Source data:
- - - - - - -
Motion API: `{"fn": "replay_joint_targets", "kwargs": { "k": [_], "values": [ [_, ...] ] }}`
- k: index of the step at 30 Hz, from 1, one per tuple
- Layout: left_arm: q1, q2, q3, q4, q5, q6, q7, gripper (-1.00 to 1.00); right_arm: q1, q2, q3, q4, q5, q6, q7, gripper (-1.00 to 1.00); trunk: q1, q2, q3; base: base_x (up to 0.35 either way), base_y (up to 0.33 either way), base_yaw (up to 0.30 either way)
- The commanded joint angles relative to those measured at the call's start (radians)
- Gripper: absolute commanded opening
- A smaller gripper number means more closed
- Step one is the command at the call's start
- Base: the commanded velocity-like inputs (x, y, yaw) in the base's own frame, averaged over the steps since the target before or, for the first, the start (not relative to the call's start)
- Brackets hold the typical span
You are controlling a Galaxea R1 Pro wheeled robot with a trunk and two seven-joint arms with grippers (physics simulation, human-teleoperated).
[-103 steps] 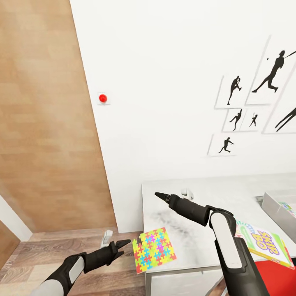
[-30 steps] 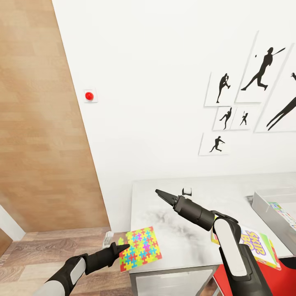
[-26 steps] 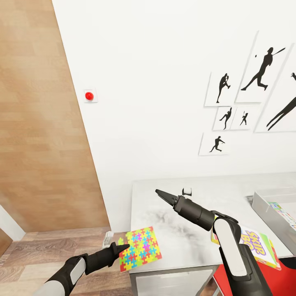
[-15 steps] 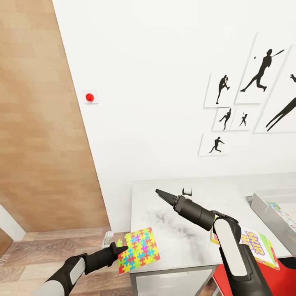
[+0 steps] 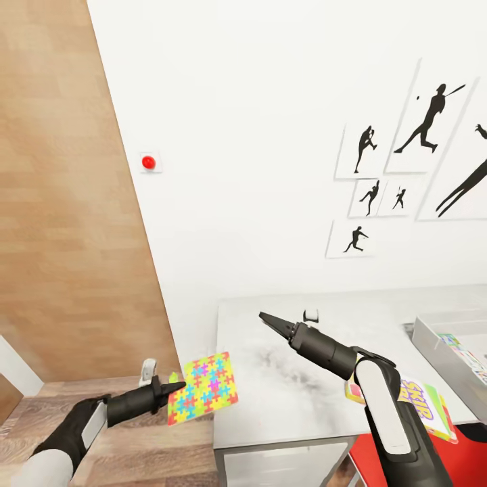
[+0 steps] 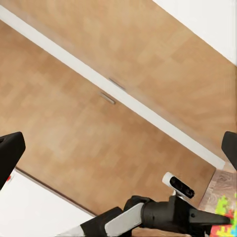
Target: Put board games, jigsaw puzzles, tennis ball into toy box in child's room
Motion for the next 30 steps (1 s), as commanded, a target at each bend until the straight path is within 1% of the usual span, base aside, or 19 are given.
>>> {"fn": "replay_joint_targets", "kwargs": {
  "k": [1, 4, 7, 8, 9, 11, 12, 14, 16, 18, 19, 22, 25, 28, 30],
  "values": [
    [-0.001, 0.021, 0.001, -0.013, 0.002, 0.047, -0.004, -1.0, -0.001, -0.001, -0.002, 0.0, 0.002, 0.005, 0.005, 1.0, -0.003, 0.005, 0.001, 0.0, 0.0, 0.0],
    [-0.001, 0.084, -0.006, -0.08, 0.002, 0.15, -0.008, -1.0, -0.001, -0.003, -0.002, 0.0, 0.002, 0.005, 0.005, 1.0, -0.015, 0.026, 0.011, 0.0, 0.0, 0.0],
    [-0.001, 0.148, -0.032, -0.126, 0.004, 0.193, -0.017, -1.0, -0.001, -0.004, -0.002, 0.0, 0.003, 0.005, 0.003, 1.0, -0.026, 0.047, 0.02, 0.0, 0.0, 0.0],
    [-0.001, 0.169, -0.044, -0.133, 0.005, 0.204, -0.033, -1.0, -0.001, -0.004, -0.002, 0.0, 0.004, 0.004, 0.002, 1.0, -0.03, 0.054, 0.023, 0.0, 0.0, 0.0],
    [-0.001, 0.189, -0.056, -0.137, 0.005, 0.215, -0.06, -1.0, -0.001, -0.004, -0.002, 0.001, 0.005, 0.005, -0.002, 1.0, -0.034, 0.061, 0.026, 0.0, 0.0, 0.0],
    [-0.001, 0.224, -0.084, -0.143, 0.004, 0.234, -0.145, -1.0, -0.001, -0.003, -0.002, 0.0, 0.017, 0.005, -0.032, 1.0, -0.042, 0.075, 0.033, 0.0, 0.0, 0.0],
    [-0.001, 0.239, -0.103, -0.144, 0.004, 0.24, -0.195, -1.0, -0.001, -0.001, -0.001, 0.0, 0.03, 0.004, -0.063, 1.0, -0.046, 0.082, 0.036, 0.0, 0.0, 0.0],
    [-0.002, 0.264, -0.152, -0.146, 0.002, 0.246, -0.28, -1.0, -0.001, 0.005, 0.004, 0.0, 0.061, 0.005, -0.15, 1.0, -0.053, 0.096, 0.042, 0.0, 0.0, 0.0],
    [-0.002, 0.284, -0.194, -0.151, 0.002, 0.248, -0.339, -1.0, -0.001, 0.012, 0.008, -0.001, 0.081, 0.005, -0.252, 1.0, -0.061, 0.11, 0.048, 0.0, 0.0, 0.0],
    [-0.002, 0.295, -0.214, -0.159, 0.001, 0.249, -0.369, -1.0, -0.001, 0.016, 0.017, 0.0, 0.086, 0.008, -0.325, 1.0, -0.069, 0.124, 0.055, 0.0, 0.0, 0.0],
    [-0.002, 0.299, -0.222, -0.165, 0.001, 0.248, -0.381, -1.0, -0.001, 0.017, 0.029, 0.002, 0.09, 0.009, -0.352, 1.0, -0.072, 0.131, 0.058, 0.0, 0.0, 0.0],
    [-0.002, 0.317, -0.228, -0.187, 0.002, 0.247, -0.392, -1.0, -0.001, 0.019, 0.061, 0.003, 0.093, -0.003, -0.373, 1.0, -0.084, 0.152, 0.067, -0.043, 0.0, 0.0],
    [-0.002, 0.332, -0.229, -0.213, 0.003, 0.247, -0.404, -1.0, -0.001, 0.018, 0.083, 0.003, 0.093, -0.063, -0.378, 1.0, -0.084, 0.152, 0.067, -0.202, 0.0, 0.0],
    [-0.002, 0.336, -0.229, -0.232, 0.002, 0.247, -0.407, -1.0, -0.001, 0.018, 0.095, 0.003, 0.095, -0.088, -0.384, 1.0, -0.084, 0.152, 0.067, -0.083, 0.0, 0.0],
    [-0.002, 0.336, -0.229, -0.239, 0.002, 0.248, -0.407, -1.0, -0.001, 0.018, 0.098, 0.003, 0.095, -0.091, -0.386, 1.0, -0.084, 0.152, 0.067, -0.025, 0.0, 0.0]
  ]
}}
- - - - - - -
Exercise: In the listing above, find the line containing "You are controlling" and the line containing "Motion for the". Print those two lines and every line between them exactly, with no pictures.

Response to the task:
You are controlling a Galaxea R1 Pro wheeled robot with a trunk and two seven-joint arms with grippers (physics simulation, human-teleoperated).
[-103 steps] 
[-30 steps] 
[-26 steps] 
[-15 steps] 
[+0 steps] 
[+0 steps] 
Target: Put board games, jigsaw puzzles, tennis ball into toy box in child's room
Motion for the next 30 steps (1 s), as commanded, a target at each bend until the straight path is within 1% of the usual span, base aside, or 19 are given.

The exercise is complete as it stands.